• [Task objective]: Track down every line below that holds "tool" and copy it.

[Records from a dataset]
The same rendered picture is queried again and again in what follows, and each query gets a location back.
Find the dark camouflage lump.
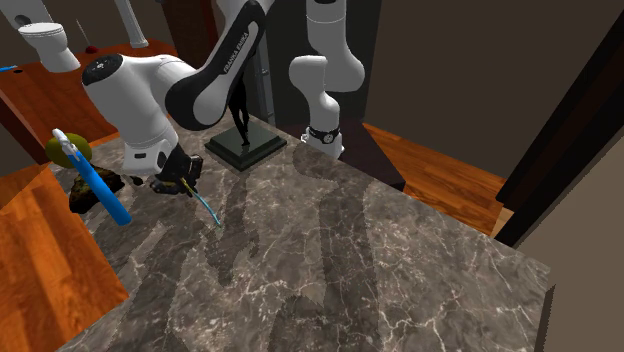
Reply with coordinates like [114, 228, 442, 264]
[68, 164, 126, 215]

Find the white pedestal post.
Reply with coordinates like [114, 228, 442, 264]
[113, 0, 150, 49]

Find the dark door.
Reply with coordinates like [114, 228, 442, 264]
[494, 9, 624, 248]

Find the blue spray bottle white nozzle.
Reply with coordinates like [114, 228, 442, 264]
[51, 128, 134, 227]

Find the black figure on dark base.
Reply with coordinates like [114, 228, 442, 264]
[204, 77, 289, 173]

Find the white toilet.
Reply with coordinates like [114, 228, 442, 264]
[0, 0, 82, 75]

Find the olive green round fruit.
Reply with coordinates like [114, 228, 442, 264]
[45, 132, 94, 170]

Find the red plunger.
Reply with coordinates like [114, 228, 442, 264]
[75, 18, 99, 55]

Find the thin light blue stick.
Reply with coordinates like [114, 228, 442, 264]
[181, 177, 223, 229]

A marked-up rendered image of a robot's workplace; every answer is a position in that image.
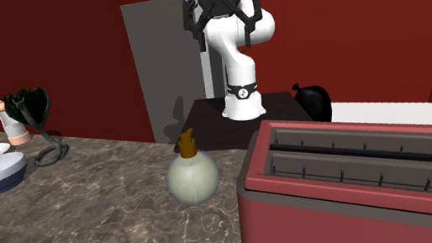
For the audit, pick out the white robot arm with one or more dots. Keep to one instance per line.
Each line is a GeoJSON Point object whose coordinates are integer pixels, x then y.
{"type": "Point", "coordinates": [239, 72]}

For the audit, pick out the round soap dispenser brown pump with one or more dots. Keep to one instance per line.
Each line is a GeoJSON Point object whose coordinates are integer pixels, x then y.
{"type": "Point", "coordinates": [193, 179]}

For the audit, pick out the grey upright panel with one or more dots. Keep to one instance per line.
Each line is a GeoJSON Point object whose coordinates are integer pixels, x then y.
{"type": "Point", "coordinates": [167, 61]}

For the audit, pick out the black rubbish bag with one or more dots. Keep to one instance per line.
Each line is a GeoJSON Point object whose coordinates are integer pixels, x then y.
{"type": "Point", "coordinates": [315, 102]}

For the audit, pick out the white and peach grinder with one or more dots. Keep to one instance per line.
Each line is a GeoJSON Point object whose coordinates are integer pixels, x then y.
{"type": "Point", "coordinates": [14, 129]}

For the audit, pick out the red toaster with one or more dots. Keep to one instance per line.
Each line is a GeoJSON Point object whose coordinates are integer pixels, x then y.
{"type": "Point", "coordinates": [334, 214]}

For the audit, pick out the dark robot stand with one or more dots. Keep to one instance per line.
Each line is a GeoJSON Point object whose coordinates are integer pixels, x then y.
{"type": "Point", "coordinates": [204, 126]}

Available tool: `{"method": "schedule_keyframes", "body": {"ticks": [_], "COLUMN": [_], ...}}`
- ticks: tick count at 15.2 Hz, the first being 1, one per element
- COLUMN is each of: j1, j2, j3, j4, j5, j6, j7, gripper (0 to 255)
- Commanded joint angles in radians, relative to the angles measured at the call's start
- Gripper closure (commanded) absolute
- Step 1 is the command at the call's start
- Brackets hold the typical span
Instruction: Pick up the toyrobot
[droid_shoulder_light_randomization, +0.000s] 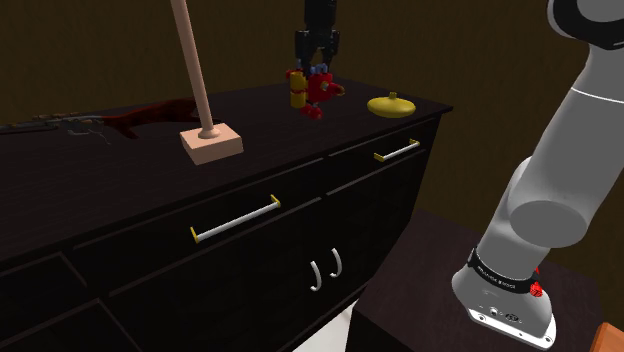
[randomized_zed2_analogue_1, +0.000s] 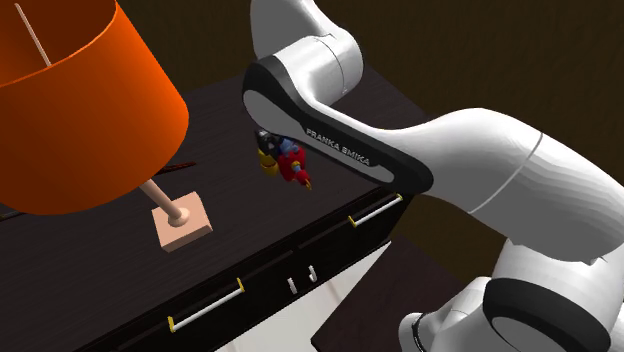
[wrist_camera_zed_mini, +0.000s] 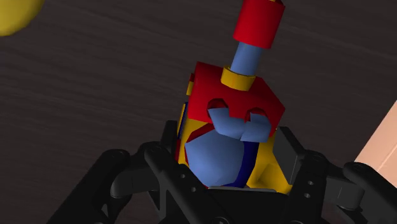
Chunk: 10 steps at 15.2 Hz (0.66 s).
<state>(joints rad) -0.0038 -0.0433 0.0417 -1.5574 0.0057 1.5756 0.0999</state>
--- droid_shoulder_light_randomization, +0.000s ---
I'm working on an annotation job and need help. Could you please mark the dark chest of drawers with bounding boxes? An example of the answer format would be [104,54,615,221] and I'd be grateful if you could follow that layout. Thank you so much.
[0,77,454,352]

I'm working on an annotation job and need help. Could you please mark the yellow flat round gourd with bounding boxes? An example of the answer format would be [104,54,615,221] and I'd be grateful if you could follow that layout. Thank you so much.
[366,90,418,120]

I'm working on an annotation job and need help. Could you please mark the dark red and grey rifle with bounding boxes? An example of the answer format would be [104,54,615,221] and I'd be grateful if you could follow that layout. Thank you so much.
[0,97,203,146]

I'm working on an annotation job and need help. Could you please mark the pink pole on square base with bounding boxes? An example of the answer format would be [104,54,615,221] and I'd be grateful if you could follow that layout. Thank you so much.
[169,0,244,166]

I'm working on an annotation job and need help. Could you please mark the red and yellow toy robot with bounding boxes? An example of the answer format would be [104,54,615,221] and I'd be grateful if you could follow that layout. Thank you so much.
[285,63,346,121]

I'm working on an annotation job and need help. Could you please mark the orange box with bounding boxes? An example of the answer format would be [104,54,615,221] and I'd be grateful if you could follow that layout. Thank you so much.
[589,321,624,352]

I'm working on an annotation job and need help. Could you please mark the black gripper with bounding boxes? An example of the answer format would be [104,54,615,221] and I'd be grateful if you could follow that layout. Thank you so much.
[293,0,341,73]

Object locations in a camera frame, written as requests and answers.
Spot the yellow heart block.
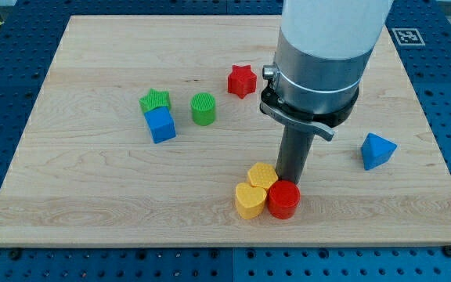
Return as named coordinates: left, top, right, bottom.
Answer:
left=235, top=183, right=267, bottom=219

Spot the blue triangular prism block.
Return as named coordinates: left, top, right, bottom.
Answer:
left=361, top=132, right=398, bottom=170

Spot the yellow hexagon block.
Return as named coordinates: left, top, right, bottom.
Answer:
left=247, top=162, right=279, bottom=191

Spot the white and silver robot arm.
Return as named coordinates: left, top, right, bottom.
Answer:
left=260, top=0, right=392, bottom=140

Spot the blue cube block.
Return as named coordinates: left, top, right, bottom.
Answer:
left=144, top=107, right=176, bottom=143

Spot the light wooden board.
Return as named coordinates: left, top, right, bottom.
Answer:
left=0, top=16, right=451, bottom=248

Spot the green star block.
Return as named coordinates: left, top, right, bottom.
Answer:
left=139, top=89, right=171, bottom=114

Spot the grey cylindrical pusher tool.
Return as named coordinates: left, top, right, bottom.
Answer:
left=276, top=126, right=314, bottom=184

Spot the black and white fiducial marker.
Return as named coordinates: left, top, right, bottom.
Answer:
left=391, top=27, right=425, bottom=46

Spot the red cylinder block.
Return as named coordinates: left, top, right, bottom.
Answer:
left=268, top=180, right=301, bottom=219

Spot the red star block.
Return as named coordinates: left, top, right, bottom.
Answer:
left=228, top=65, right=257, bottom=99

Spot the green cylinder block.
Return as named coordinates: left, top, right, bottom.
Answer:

• [Finished exercise]:
Available tool: `{"method": "schedule_keyframes", "body": {"ticks": [_], "COLUMN": [_], ...}}`
Spot the grey cylindrical pusher tool.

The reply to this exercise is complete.